- **What you will do**
Pictures do not belong in the copy. Return all of the entries exactly.

- **Material supplied**
----
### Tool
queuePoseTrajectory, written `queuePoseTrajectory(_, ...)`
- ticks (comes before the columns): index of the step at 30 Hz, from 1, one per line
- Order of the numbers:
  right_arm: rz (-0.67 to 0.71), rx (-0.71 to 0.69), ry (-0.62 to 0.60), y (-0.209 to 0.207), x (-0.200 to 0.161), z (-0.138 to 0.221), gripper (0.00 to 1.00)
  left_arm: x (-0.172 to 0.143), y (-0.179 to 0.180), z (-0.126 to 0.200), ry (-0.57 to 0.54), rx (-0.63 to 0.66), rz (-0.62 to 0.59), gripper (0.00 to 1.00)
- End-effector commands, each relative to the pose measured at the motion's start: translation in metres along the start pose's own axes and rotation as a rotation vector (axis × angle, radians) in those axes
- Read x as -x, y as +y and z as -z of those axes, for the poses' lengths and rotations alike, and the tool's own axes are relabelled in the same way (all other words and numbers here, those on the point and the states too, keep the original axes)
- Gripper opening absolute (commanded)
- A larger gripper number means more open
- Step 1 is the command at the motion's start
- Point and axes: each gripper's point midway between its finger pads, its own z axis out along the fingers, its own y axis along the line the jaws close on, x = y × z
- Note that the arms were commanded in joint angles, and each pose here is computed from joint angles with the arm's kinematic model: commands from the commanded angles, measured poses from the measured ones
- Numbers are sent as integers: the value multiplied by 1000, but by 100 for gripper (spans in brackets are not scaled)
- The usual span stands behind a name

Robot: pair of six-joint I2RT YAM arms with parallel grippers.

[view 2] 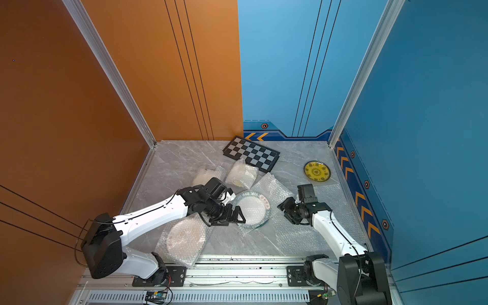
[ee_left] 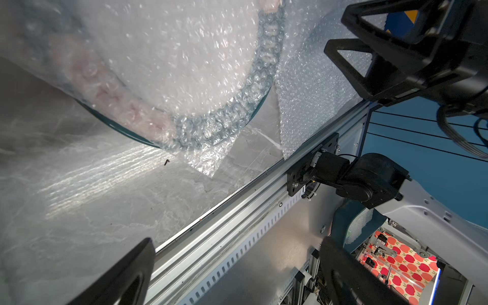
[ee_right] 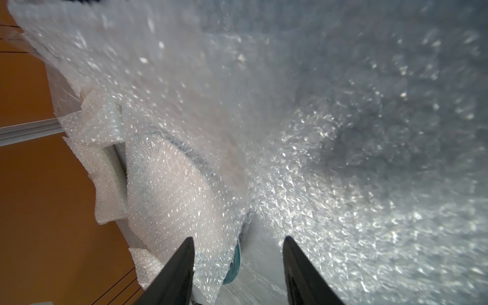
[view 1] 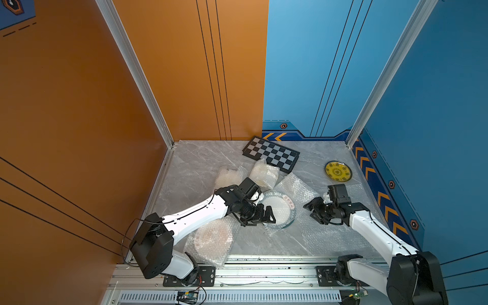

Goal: Unpack dinner plates from bubble wrap
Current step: Unwrap the bubble wrap at the center of the board.

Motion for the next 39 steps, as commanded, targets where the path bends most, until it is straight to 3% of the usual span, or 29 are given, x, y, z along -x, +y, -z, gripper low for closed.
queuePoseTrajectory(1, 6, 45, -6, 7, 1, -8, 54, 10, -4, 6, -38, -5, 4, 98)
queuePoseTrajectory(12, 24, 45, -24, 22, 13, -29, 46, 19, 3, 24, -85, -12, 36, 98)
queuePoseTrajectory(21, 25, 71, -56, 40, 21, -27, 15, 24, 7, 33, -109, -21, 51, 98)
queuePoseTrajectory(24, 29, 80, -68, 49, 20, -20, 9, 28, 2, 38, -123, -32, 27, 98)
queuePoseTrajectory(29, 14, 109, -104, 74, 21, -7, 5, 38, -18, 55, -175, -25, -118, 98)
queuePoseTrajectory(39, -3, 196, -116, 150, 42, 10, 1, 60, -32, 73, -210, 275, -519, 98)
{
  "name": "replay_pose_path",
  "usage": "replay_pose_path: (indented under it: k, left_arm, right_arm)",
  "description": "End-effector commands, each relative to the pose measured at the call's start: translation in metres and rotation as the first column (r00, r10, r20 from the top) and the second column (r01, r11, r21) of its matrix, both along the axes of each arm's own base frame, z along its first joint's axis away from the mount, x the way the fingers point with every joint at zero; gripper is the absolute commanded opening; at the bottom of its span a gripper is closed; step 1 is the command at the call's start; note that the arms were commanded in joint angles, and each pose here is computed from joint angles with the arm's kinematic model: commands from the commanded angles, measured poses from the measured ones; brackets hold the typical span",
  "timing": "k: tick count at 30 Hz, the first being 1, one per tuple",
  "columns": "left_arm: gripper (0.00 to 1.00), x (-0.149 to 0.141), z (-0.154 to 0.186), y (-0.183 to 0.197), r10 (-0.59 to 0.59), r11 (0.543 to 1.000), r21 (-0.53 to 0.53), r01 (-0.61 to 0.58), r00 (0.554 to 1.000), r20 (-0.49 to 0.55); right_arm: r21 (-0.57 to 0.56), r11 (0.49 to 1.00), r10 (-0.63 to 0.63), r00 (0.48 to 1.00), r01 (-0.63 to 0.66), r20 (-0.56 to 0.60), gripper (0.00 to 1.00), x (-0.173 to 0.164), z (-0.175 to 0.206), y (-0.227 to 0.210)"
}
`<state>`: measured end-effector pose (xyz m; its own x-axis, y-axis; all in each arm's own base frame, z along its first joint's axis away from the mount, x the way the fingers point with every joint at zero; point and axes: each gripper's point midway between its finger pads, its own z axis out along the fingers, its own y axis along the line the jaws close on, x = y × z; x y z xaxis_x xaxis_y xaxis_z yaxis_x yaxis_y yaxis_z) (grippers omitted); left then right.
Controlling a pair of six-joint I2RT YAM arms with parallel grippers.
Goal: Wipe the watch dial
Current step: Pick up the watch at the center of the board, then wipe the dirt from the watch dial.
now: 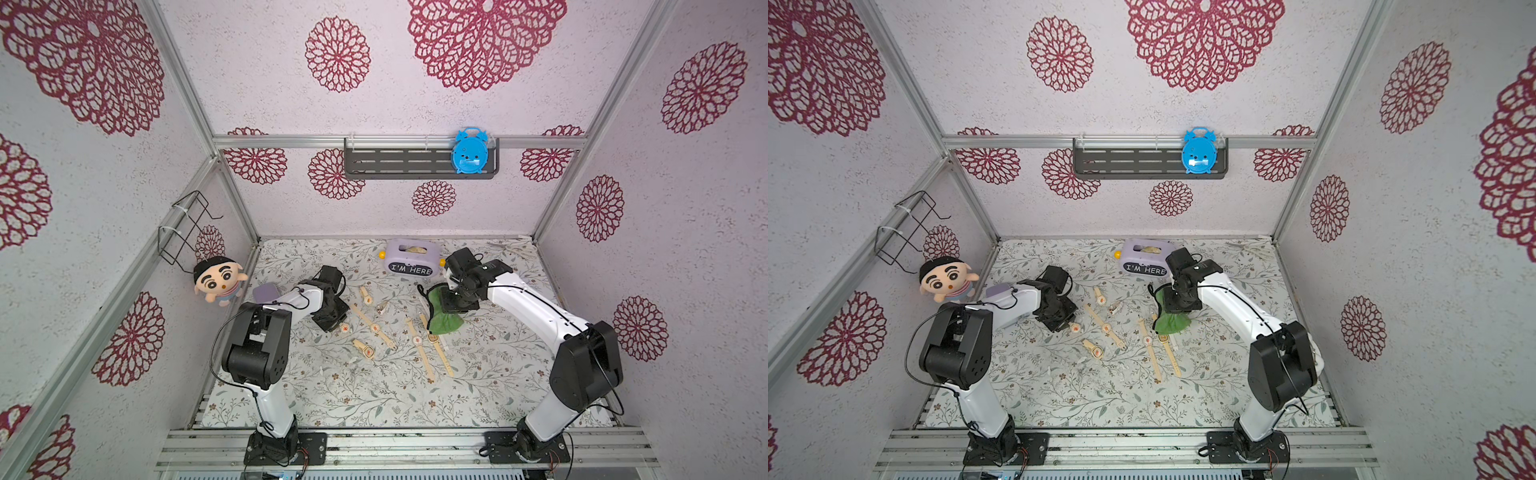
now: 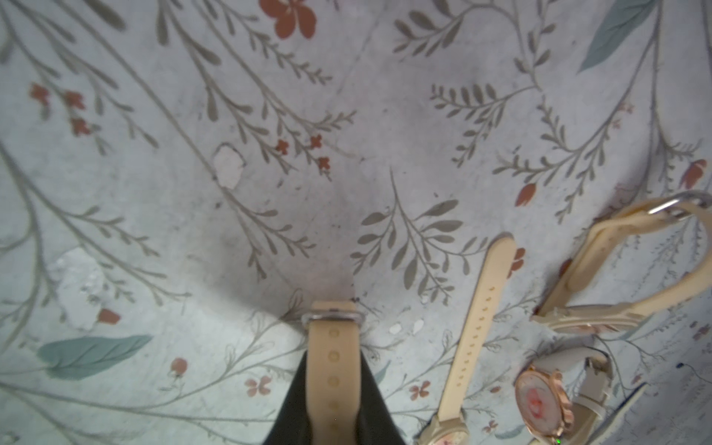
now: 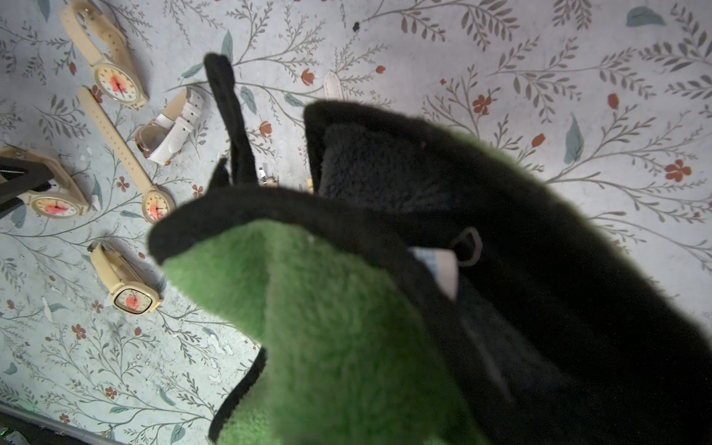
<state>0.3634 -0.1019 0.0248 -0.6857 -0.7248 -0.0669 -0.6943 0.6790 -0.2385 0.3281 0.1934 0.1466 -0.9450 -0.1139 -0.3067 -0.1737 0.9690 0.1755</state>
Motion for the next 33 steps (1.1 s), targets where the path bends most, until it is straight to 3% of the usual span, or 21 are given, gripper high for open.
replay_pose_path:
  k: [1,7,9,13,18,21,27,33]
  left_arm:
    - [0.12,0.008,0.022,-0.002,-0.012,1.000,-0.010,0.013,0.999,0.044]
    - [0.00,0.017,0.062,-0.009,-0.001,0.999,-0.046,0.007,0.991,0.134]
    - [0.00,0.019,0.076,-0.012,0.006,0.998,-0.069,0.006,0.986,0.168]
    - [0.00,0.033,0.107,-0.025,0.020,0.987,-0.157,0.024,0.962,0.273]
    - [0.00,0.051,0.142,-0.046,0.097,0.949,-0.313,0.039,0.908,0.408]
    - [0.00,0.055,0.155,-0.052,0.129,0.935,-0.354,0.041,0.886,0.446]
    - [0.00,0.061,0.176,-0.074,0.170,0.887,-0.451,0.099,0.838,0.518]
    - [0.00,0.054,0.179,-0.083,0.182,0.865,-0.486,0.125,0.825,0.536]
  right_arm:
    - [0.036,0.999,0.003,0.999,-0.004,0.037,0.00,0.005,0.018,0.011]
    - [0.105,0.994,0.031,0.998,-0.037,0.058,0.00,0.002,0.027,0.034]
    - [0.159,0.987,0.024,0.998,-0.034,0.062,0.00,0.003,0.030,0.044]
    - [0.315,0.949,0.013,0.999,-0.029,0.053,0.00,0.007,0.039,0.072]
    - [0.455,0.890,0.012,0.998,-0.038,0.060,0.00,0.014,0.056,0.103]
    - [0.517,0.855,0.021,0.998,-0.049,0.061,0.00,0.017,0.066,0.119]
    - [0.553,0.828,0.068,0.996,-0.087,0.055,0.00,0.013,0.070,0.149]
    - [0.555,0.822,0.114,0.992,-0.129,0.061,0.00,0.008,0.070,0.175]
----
- **Result below**
### Tool
queuePoseTrajectory, written `queuePoseTrajectory(_, ...)`
- ticks (comes before the columns): index of the step at 30 Hz, from 1, one per line
- Order of the numbers:
  right_arm: rz (-0.67 to 0.71), rx (-0.71 to 0.69), ry (-0.62 to 0.60), y (-0.209 to 0.207), x (-0.200 to 0.161), z (-0.138 to 0.221), gripper (0.00 to 1.00)
  left_arm: x (-0.172 to 0.143), y (-0.179 to 0.180), z (-0.126 to 0.200), ry (-0.57 to 0.54), rx (-0.63 to 0.66), rz (-0.62 to 0.59), gripper (0.00 to 1.00)
- End-effector commands, each relative to the pose measured at the motion's start: translation in metres along the start pose's own axes and rotation as a rotation vector (axis × angle, radians) in those axes
- Read x as -x, y as +y and z as -z of those axes, for the poses' lengths and rotations alike, and the tool's own axes are relabelled in the same way (all other words and numbers here, those on the point and the states too, keep the original axes)
- Gripper opening absolute (commanded)
- A larger gripper number means more open
- Step 1 is the command at the motion's start
- Point and axes: each gripper's point midway between its finger pads, its own z axis out along the fingers, its own y axis along the line the jaws close on, x = y × z
- Note that the arms were commanded in joint angles, and each pose here is computed from joint angles with the arm's kinematic model: commands from the commanded angles, measured poses from the measured ones
- Numbers are sent as integers: the value multiplied by 1000, but by 100 for gripper (spans in brackets are not scaled)
- The usual span stands behind a name

Robot: pair of six-joint I2RT YAM arms with parallel grippers.

[view 2] 
[ee_left] 
[ee_right] 
[view 1] 

Goal: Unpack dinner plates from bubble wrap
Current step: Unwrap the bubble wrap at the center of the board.

Motion for the next 39 steps, as commanded, targets where the path bends most, until it is straight to 3% of the usual span, or 29 are given, x, y, z along -x, +y, -z, gripper low for closed.
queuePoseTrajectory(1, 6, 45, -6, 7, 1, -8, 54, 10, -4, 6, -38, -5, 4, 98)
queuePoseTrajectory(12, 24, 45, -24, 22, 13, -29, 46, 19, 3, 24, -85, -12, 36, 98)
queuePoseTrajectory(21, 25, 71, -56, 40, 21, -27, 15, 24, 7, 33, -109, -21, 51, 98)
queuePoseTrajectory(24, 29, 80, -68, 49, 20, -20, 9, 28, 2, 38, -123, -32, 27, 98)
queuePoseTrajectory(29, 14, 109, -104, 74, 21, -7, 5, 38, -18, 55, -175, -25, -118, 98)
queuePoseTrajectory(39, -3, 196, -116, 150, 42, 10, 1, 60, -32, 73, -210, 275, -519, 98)
{
  "name": "replay_pose_path",
  "usage": "replay_pose_path: (indented under it: k, left_arm, right_arm)",
  "description": "End-effector commands, each relative to the pose measured at the call's start: translation in metres and rotation as the first column (r00, r10, r20 from the top) and the second column (r01, r11, r21) of its matrix, both along the axes of each arm's own base frame, z along its first joint's axis away from the mount, x the way the fingers point with every joint at zero; gripper is the absolute commanded opening; at the bottom of its span a gripper is closed; step 1 is the command at the call's start; note that the arms were commanded in joint angles, and each pose here is computed from joint angles with the arm's kinematic model: commands from the commanded angles, measured poses from the measured ones; brackets hold the typical span",
  "timing": "k: tick count at 30 Hz, the first being 1, one per tuple",
  "columns": "left_arm: gripper (0.00 to 1.00), x (-0.149 to 0.141), z (-0.154 to 0.186), y (-0.183 to 0.197), r10 (-0.59 to 0.59), r11 (0.543 to 1.000), r21 (-0.53 to 0.53), r01 (-0.61 to 0.58), r00 (0.554 to 1.000), r20 (-0.49 to 0.55); right_arm: r21 (-0.57 to 0.56), r11 (0.49 to 1.00), r10 (-0.63 to 0.63), r00 (0.48 to 1.00), r01 (-0.63 to 0.66), r20 (-0.56 to 0.60), gripper (0.00 to 1.00), x (-0.173 to 0.164), z (-0.175 to 0.206), y (-0.227 to 0.210)"
}
`<state>`: measured end-effector pose (xyz m; its own x-axis, y-axis; all in each arm's own base frame, z along its first joint's axis away from the mount, x the way the fingers point with every joint at zero; point and axes: each gripper's point midway between its finger pads, its own z axis out along the fingers, its own y axis along the line the jaws close on, x = y × z; x y z xaxis_x xaxis_y xaxis_z yaxis_x yaxis_y yaxis_z) (grippers omitted); left then right.
Controlling a pair of six-joint I2RT YAM arms with parallel grippers.
Goal: Wipe the watch dial
Current step: Pick up the watch at the center of the board, then wipe the dirt from the watch dial.
now: 
now: 
now: 
<state>0.3634 -0.1019 0.0248 -0.6857 -0.7248 -0.0669 -0.6943 0.6790 -0.2385 0.3281 0.1934 0.1466 -0.9450 -0.1139 -0.3067 -0.1737 0.9690 0.1755</state>
Motion for the next 33 steps (1.1 s), targets where the path bends most, until it is straight to 3% of the usual span, or 21 are given, gripper high for open.
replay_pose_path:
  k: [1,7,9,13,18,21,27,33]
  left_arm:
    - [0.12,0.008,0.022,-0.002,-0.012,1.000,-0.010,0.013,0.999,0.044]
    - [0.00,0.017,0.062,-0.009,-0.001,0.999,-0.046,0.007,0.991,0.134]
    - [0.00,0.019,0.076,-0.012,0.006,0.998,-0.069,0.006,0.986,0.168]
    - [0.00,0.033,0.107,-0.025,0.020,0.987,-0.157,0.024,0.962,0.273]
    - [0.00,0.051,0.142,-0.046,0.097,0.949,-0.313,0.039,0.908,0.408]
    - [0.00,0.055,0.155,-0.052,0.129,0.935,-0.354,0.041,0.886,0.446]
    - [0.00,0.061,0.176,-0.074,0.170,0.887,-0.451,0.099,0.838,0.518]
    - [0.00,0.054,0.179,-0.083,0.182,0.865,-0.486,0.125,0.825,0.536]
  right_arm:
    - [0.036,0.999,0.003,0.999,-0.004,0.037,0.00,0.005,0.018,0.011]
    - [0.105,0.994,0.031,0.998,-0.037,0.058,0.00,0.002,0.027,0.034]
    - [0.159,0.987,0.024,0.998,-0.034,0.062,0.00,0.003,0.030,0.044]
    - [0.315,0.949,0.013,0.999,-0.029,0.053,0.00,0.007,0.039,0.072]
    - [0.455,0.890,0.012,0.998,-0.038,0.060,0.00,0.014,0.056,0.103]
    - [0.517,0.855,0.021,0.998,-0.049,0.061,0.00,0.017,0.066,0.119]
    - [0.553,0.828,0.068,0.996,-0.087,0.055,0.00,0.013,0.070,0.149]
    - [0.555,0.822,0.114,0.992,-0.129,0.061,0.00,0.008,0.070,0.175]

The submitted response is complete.